The technology also could have domestic applications, McNeight says.
He cites the situation in Newtown, Conn., where a gunman killed 20 elementary school students and six adults. “If you’d had a video camera connected with this system it could have given an early warning that someone was roaming the halls with a gun,” McNeight says.
Big data’s greatest long-term effects are likely to be in the hard sciences, where it has the capacity to change hypothesis-driven research fields into data driven ones. During a panel discussion following the announcement of the White House big data initiative, Johns Hopkins University physics professor Alex Szalay described new computer tools that he and his colleagues are using to run models for testing the big-bang theory.
“There’s just a deluge of data,” the NSF’s Iacono says. “And rather than starting by developing your own hypothesis, now you can do the data analysis first and develop your hypotheses when you’re deeper in.”
Coupled with this shift in how some scientific research is being done is an equally consequential change in who’s doing that research, Iacono says.

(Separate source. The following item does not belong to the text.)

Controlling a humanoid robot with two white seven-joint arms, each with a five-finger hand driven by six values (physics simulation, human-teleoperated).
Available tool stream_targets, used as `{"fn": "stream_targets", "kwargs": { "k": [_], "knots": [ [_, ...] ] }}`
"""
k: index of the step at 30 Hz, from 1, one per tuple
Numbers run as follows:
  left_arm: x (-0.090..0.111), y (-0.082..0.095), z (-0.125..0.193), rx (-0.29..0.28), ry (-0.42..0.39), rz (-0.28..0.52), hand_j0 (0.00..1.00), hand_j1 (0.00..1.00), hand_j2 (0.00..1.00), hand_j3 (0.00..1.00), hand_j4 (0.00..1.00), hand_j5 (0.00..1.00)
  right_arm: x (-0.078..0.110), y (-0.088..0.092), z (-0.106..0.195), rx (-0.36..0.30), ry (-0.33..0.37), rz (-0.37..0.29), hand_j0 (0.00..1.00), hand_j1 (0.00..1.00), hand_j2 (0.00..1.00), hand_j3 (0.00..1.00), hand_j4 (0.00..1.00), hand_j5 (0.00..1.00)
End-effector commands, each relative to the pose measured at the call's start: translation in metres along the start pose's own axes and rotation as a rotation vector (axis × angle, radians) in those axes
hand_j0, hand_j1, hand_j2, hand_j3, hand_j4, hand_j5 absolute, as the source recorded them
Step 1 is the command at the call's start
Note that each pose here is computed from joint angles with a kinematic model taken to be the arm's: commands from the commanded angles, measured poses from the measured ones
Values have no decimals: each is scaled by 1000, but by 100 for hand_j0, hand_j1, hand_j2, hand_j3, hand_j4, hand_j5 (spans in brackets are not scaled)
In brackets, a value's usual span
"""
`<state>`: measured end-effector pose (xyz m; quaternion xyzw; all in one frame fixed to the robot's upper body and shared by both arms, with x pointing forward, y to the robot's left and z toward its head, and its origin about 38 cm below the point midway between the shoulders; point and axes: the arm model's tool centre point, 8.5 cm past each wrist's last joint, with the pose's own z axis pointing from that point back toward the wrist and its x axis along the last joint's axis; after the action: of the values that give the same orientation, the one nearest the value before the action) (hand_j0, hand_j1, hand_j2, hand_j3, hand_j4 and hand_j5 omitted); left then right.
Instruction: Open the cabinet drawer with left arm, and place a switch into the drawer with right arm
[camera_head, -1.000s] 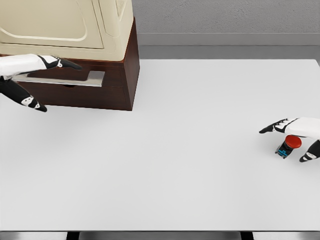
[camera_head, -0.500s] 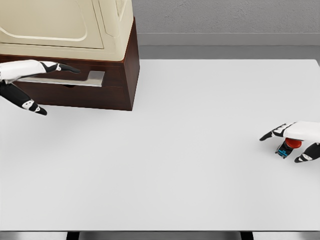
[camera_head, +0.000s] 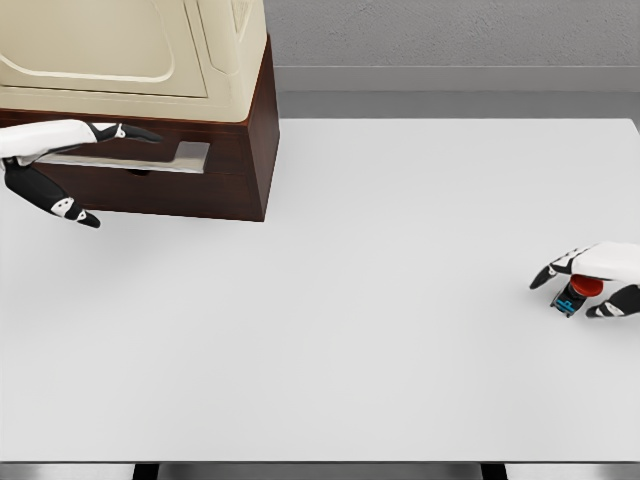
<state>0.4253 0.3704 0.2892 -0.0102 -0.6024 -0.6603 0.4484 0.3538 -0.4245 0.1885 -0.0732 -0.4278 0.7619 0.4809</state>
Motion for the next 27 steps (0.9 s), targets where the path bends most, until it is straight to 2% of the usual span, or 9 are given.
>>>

“In the old days if you wanted to know what was going on in the Indian Ocean,” she says, “you had to get a boat and get a crew, figure out the right time to go and then you’d come back and analyze your data. For a lot of reasons it was easier for men to do that. But big data democratizes things. Now we’ve got sensors on the whole floor of the Indian Ocean, and you can look at that data every morning, afternoon and night.”
Big data also has democratized the economics of conducting research.
One of NIH’s flagship big data initiatives involves putting information from more than 1,000 individual human genomes inside Amazon’s Elastic Compute Cloud, which stores masses of nonsensitive government information. Amazon is storing the genomes dataset for free. The information consumes about 2,000 terabytes—that’s roughly the capacity required to continuously play MP3 audio files for 380 years—far more storage than most universities or research facilities can afford. The company then charges researchers to analyze the dataset inside its cloud, based on the amount of computing required.
This storage model has opened up research to huge numbers of health and drug researchers, academics and even graduate students who could never have afforded to enter the field before, says Matt Wood, principal data scientist at Amazon Web Services. It has the potential to drastically speed up the development of treatments for diseases such as breast cancer and diabetes.
Over time, Wood says, the project also will broaden the scope of questions those researchers can afford to ask.
“If you rewind seven years, the questions that scientists could ask were constrained by the resources available to them, because they didn’t have half a million dollars to spend on a supercomputer,” he says. “Now we don’t have to worry about arbitrary constraints, so research is significantly accelerated. They don’t have to live with the repercussions of making incorrect assumptions or of running an experiment that didn’t play out.”